Data section:
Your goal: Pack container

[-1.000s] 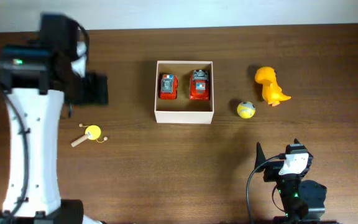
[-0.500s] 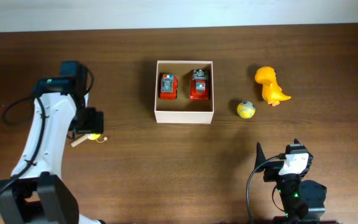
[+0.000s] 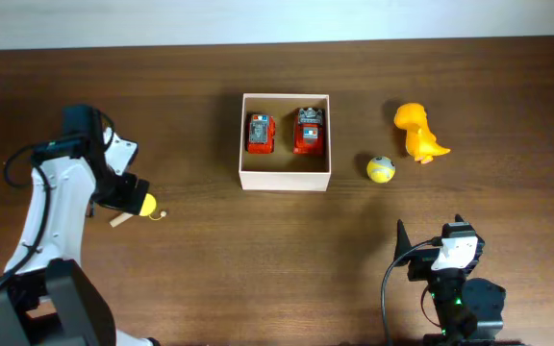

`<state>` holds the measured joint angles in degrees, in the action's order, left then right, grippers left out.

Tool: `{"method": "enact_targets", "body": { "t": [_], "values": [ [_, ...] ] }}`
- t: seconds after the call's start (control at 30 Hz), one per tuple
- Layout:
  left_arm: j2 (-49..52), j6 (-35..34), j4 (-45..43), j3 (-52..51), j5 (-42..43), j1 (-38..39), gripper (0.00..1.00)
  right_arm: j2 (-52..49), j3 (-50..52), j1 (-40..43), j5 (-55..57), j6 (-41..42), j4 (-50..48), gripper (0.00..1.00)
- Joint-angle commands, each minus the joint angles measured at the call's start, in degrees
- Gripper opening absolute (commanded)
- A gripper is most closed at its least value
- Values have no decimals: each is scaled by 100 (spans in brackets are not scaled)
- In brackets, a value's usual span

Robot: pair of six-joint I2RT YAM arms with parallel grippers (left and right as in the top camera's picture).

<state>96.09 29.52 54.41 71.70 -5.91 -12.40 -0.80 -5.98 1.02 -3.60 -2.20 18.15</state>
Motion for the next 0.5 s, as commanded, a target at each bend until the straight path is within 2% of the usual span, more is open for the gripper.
{"method": "enact_targets", "body": {
  "t": [0.0, 0.13, 0.47],
  "values": [
    [-44, 1163, -251, -308, 623, -116, 99, 59, 42, -26, -50, -39, 4, 99],
    [-44, 1521, -804, -654, 621, -116, 99, 59, 42, -26, -50, -37, 4, 98],
    [-42, 1521, -2092, -1517, 546, -118, 99, 59, 42, -26, -50, -37, 2, 99]
  ]
}}
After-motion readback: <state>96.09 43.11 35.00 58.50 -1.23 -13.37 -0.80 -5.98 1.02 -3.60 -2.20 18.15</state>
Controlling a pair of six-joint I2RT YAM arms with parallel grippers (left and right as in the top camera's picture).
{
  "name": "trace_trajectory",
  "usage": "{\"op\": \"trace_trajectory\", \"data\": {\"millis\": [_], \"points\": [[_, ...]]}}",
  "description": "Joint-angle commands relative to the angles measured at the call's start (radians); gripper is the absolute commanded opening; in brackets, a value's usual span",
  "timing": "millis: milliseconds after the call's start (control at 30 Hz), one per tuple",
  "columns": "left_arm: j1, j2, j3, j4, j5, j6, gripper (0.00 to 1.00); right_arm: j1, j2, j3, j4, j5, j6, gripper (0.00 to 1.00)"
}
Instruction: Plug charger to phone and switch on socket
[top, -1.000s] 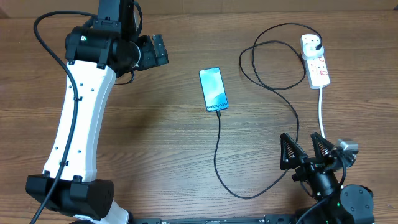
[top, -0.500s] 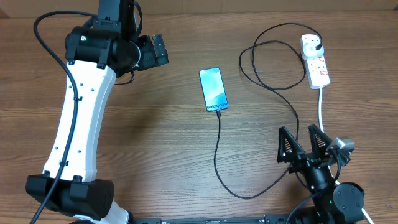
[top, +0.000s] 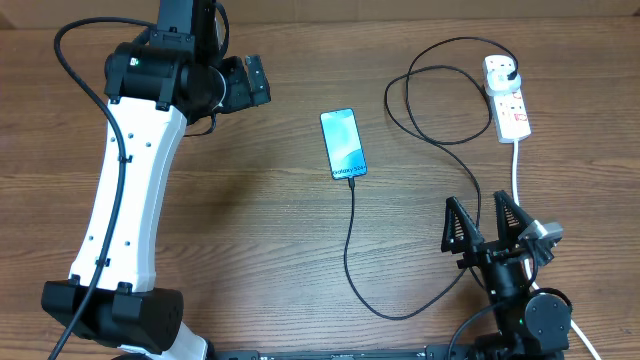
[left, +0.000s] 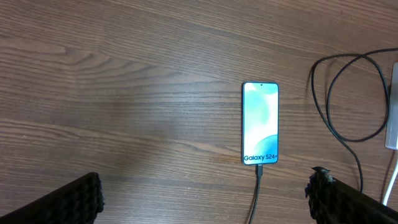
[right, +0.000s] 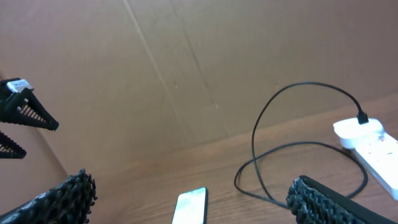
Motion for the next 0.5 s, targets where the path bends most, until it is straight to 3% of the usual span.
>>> {"op": "trace_trajectory", "data": {"millis": [0,133,467], "points": [[-0.007,-0.001,0.006,0.001,0.003,-0.007,1.00,0.003,-0.012,-0.043,0.048,0.009,-0.027,1.00],[-0.007,-0.001,0.006,0.001,0.003,-0.007,1.00,0.003,-0.012,-0.089,0.124,-0.001,-0.050,1.00],[-0.007,-0.001,0.006,0.001,0.003,-0.007,1.00,0.002,-0.012,-0.092,0.120,0.002,-0.176,1.00]]}}
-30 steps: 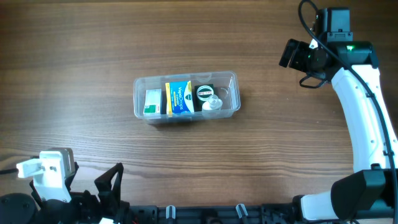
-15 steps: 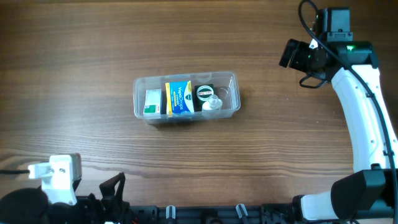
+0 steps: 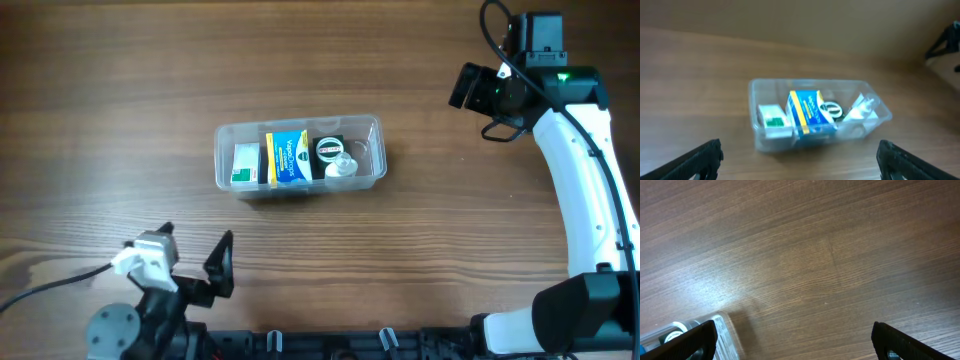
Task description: Pack container
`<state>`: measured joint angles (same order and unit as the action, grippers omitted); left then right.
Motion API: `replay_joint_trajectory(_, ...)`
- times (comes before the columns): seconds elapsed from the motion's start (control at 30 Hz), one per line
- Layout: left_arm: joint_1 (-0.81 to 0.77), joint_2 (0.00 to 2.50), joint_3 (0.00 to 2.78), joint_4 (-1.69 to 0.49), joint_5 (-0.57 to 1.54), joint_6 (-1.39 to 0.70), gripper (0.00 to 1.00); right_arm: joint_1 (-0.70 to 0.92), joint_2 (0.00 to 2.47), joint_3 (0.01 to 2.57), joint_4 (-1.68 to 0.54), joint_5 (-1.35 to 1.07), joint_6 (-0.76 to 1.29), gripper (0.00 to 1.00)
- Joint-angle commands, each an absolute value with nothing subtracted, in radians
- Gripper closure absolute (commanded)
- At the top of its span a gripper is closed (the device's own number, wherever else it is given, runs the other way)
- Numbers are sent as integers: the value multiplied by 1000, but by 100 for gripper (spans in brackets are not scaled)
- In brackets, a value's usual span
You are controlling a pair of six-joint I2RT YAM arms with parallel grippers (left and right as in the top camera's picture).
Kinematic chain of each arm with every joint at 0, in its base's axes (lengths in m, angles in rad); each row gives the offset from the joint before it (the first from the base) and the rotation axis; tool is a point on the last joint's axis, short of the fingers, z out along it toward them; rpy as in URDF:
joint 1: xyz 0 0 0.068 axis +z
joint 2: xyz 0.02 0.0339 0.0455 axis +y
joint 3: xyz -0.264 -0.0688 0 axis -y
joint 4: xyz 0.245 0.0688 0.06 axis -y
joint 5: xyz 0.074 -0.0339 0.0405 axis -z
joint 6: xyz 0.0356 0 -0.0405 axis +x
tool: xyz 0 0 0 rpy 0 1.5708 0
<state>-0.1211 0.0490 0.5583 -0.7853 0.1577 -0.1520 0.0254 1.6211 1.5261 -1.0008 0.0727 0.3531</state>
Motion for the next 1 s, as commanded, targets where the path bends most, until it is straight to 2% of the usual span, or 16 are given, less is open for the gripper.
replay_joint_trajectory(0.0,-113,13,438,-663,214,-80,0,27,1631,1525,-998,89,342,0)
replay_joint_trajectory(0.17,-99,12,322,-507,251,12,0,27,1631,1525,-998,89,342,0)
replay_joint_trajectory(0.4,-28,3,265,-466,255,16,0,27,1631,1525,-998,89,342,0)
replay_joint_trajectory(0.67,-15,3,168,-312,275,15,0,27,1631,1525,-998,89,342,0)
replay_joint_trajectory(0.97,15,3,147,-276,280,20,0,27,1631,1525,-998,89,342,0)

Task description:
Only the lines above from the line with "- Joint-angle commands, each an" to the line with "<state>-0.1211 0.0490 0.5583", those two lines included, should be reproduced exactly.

Task answer:
- Joint-angle commands, each an absolute value with nothing subtracted, in radians
- Gripper closure absolute (commanded)
- At the top of its span a gripper is closed (the device's own number, wherever else it is given, runs the other way)
- Numbers are sent as integers: the value multiplied by 1000, but by 100 for gripper (spans in brackets are not scaled)
- In brackets, a value's usual span
You are controlling a pair of six-joint I2RT YAM arms with parallel grippers (left and right as in the top camera's picture).
Kinematic chain of each arm with every joint at 0, in its base's axes (lengths in m, angles in rad); each row gives the offset from the joint before it (the first from the base) and the rotation axis; tool is a point on the last joint's axis, short of the fingers, z out along it toward them; rpy as in URDF:
joint 1: xyz 0 0 0.068 axis +z
joint 2: xyz 0.02 0.0339 0.0455 axis +y
joint 3: xyz -0.264 -0.0688 0 axis -y
joint 4: xyz 0.245 0.0688 0.06 axis -y
joint 5: xyz 0.074 -0.0339 0.0405 axis -z
joint 6: xyz 0.0356 0 -0.0405 axis +x
tool: xyz 0 0 0 rpy 0 1.5708 0
<state>-0.1211 0.0490 0.5583 -0.7853 0.1577 -0.1520 0.0254 1.6211 1.5261 -1.0008 0.0727 0.3531</state>

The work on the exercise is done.